* Work to be completed *
The data should be printed again, exactly.

* Data block *
+-------+

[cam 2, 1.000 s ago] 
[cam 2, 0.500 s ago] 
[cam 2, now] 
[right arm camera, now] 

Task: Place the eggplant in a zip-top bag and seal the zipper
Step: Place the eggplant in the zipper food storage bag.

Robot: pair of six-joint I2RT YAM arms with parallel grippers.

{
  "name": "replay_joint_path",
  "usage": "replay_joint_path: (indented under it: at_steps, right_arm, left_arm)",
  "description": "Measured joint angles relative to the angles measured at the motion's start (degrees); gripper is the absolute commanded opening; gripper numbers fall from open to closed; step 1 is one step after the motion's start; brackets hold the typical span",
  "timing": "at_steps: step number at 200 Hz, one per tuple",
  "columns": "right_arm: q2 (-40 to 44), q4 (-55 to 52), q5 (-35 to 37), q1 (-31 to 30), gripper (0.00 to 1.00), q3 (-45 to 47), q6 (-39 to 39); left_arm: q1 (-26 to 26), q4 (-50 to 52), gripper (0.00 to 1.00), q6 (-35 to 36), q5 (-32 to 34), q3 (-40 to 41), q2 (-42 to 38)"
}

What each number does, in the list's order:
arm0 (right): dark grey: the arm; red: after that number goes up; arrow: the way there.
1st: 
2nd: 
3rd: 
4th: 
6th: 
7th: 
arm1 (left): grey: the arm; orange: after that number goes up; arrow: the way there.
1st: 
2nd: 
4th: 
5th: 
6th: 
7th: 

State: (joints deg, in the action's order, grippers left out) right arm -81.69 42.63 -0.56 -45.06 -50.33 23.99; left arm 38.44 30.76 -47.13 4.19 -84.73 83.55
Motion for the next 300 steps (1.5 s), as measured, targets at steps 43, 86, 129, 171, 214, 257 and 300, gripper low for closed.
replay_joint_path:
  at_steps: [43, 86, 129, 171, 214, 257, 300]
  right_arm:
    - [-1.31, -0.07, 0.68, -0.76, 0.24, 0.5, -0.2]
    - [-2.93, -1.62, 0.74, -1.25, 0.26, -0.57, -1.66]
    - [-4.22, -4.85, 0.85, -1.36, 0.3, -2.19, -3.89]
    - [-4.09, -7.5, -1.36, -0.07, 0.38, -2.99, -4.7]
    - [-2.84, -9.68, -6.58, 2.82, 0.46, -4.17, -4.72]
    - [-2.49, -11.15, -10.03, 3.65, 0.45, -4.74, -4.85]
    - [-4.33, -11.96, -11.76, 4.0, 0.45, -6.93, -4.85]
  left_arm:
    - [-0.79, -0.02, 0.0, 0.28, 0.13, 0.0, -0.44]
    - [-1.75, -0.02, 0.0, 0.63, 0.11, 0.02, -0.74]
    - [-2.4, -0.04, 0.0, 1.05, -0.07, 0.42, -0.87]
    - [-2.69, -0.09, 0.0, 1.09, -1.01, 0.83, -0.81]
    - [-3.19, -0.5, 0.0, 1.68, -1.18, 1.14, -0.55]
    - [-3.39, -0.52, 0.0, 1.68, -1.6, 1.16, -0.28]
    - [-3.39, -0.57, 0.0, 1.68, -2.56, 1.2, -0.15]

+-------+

* Expected answer *
[cam 2, 1.000 s ago] 
[cam 2, 0.500 s ago] 
[cam 2, now] 
[right arm camera, now] 

Task: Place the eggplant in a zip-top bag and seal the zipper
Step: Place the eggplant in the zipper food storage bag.

Robot: pair of six-joint I2RT YAM arms with parallel grippers.

{
  "name": "replay_joint_path",
  "usage": "replay_joint_path: (indented under it: at_steps, right_arm, left_arm)",
  "description": "Measured joint angles relative to the angles measured at the motion's start (degrees); gripper is the absolute commanded opening; gripper numbers fall from open to closed; step 1 is one step after the motion's start; brackets hold the typical span",
  "timing": "at_steps: step number at 200 Hz, one per tuple",
  "columns": "right_arm: q2 (-40 to 44), q4 (-55 to 52), q5 (-35 to 37), q1 (-31 to 30), gripper (0.00 to 1.00), q3 (-45 to 47), q6 (-39 to 39); left_arm: q1 (-26 to 26), q4 (-50 to 52), gripper (0.00 to 1.00), q6 (-35 to 36), q5 (-32 to 34), q3 (-40 to 41), q2 (-42 to 38)"
}

What each number does, in the list's order:
arm0 (right): dark grey: the arm; red: after that number goes up; arrow: the way there.
1st: 
2nd: 
3rd: 
4th: 
6th: 
7th: 
arm1 (left): grey: the arm; orange: after that number goes up; arrow: the way there.
1st: 
2nd: 
4th: 
5th: 
6th: 
7th: 

State: (joints deg, in the action's order, grippers left out) right arm -81.69 42.63 -0.56 -45.06 -50.33 23.99; left arm 38.44 30.76 -47.13 4.19 -84.73 83.55
Motion for the next 300 steps (1.5 s), as measured, targets at steps 43, 86, 129, 171, 214, 257 and 300, gripper low for closed.
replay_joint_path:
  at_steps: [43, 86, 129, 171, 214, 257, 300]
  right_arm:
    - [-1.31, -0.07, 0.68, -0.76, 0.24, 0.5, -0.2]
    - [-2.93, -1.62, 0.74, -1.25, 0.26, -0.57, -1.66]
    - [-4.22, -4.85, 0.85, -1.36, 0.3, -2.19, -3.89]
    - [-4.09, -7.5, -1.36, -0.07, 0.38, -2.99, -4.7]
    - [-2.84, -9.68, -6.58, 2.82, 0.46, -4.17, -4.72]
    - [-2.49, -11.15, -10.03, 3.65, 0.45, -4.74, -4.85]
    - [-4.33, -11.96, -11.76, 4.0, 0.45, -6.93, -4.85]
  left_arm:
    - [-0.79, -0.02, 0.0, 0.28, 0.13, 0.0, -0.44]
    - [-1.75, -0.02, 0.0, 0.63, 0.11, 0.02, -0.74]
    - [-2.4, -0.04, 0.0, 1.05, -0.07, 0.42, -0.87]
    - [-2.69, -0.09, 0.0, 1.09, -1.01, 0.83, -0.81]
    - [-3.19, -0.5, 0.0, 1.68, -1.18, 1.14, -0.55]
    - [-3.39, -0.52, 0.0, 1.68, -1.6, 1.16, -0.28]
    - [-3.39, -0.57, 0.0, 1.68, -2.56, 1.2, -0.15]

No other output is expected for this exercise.